MidiaJur - A oposição sempre acusa a situação de usar a máquina para fazer campanha sob o pretexto de prestação de contas à classe. Como o senhor analisa isso?

Ussiel Tavares
– O eleitor da OAB é diferenciado. A máquina da OAB não pode parar porque ele é candidato, isso é emblemático. Toda eleição é discutido isso de o candidato da eleição continuar no cargo. Tem que haver mudança na regra eleitoral. É uma situação desigual contra os outros candidatos. Mas eu imagino que o eleitor advogado seja um eleitor diferenciado, que não vai se impressionar fácil. É lógico que deve haver um controle disso. Se o Léo Capataz [presidente da Caixa de Assistência e possível candidato] for para o interior, começar a promover jantares e fazer discurso de candidato, é outra história. Por isso eu defendo a nomeação de uma Comissão Eleitoral independente desde já, para estar acompanhando os passos não só dele, mas do Maurício, que pode ser candidato à reeleição. Ele não vai deixar de ser presidente se for candidato, até porque a legislação não proíbe, então ele tem que ser fiscalizado. Ele, o Léo ou quem for, porque há uma situação de desigualdade. O José Moreno [possível candidato de oposição] vai se apresentar no interior com a cara e a coragem. A situação é desigual.

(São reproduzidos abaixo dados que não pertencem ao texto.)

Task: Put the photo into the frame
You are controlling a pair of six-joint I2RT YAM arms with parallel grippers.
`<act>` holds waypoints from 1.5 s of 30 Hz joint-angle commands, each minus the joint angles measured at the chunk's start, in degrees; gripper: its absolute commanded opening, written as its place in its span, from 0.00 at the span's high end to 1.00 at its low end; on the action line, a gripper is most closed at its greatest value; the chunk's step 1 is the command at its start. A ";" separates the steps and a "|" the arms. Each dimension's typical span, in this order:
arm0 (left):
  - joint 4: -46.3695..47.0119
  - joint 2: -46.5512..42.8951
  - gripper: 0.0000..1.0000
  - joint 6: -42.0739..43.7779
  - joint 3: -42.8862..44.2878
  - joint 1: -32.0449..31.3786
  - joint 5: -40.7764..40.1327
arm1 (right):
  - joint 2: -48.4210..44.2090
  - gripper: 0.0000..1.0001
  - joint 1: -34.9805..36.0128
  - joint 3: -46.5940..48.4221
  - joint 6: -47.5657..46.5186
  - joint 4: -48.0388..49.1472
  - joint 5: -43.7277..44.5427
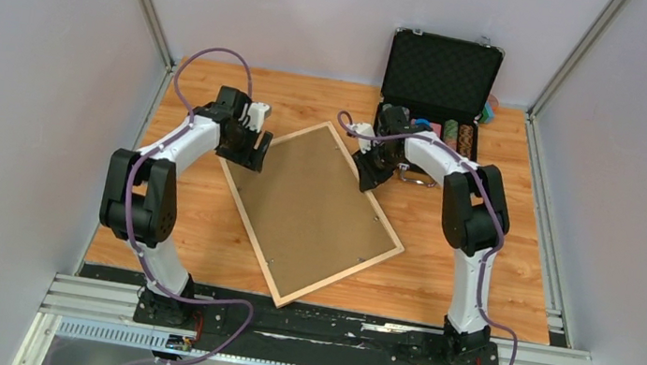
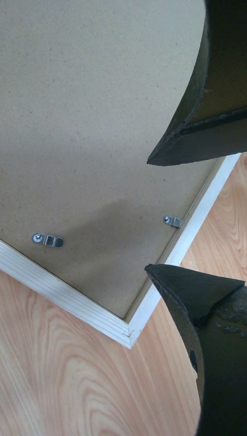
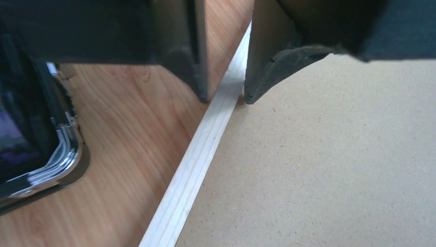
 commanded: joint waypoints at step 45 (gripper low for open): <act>-0.22 8.43 0.22 6.64 4.30 -3.88 3.50 | -0.92 1.00 -3.03 1.48 -30.16 -1.45 -3.05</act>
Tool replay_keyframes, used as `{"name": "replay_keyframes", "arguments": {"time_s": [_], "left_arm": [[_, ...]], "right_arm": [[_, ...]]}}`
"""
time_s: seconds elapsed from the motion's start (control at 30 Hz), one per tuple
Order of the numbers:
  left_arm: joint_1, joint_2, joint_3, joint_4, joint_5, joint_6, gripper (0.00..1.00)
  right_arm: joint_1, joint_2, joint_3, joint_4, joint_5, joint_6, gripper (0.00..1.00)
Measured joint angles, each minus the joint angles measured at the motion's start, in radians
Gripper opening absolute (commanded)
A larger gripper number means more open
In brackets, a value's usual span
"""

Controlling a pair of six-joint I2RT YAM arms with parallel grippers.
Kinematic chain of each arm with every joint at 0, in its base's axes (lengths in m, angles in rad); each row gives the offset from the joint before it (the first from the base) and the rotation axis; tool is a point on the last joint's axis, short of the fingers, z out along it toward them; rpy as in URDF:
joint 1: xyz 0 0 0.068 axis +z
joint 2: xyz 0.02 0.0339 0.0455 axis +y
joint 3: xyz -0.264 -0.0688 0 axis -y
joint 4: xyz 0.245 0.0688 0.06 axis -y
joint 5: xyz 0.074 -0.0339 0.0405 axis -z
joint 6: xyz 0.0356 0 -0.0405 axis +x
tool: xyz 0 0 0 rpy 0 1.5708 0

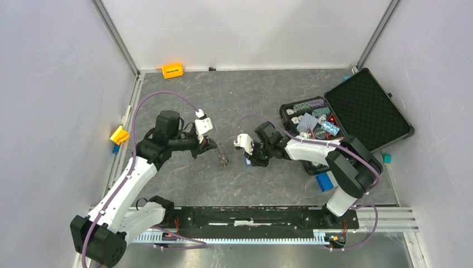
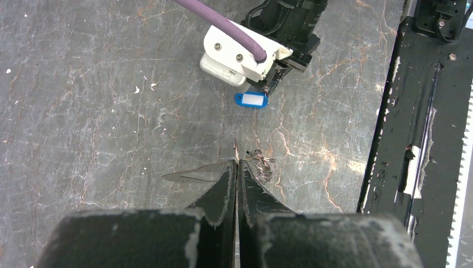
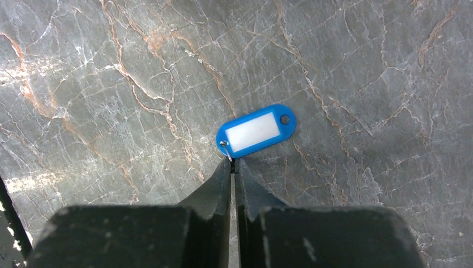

MidiaJur – Qual a sua análise dos advogados que já se colocaram ou são apontados como candidatos á presidência da OAB-MT na campanha deste ano, como o Pio da Silva, Francisco Esgaib, Eduardo Mahon, Léo Capataz e José Moreno?

Ussiel Tavares
– Acho que são todos legítimos. O Pio da Silva toda vez é candidato, tem o minuto de fama dele, mas é legítimo. Isso é saudável, ter vários nomes se apresentando, seria bom se houvessem mais. Eu tenho minhas convicções para votar, mas não vou declarar voto, porque já decidi não participar do processo eleitoral da Ordem. Até me colocaria à disposição do presidente da OAB para colaborar no sentido de promover menos desigualdade na disputa, mas não vou declarar voto.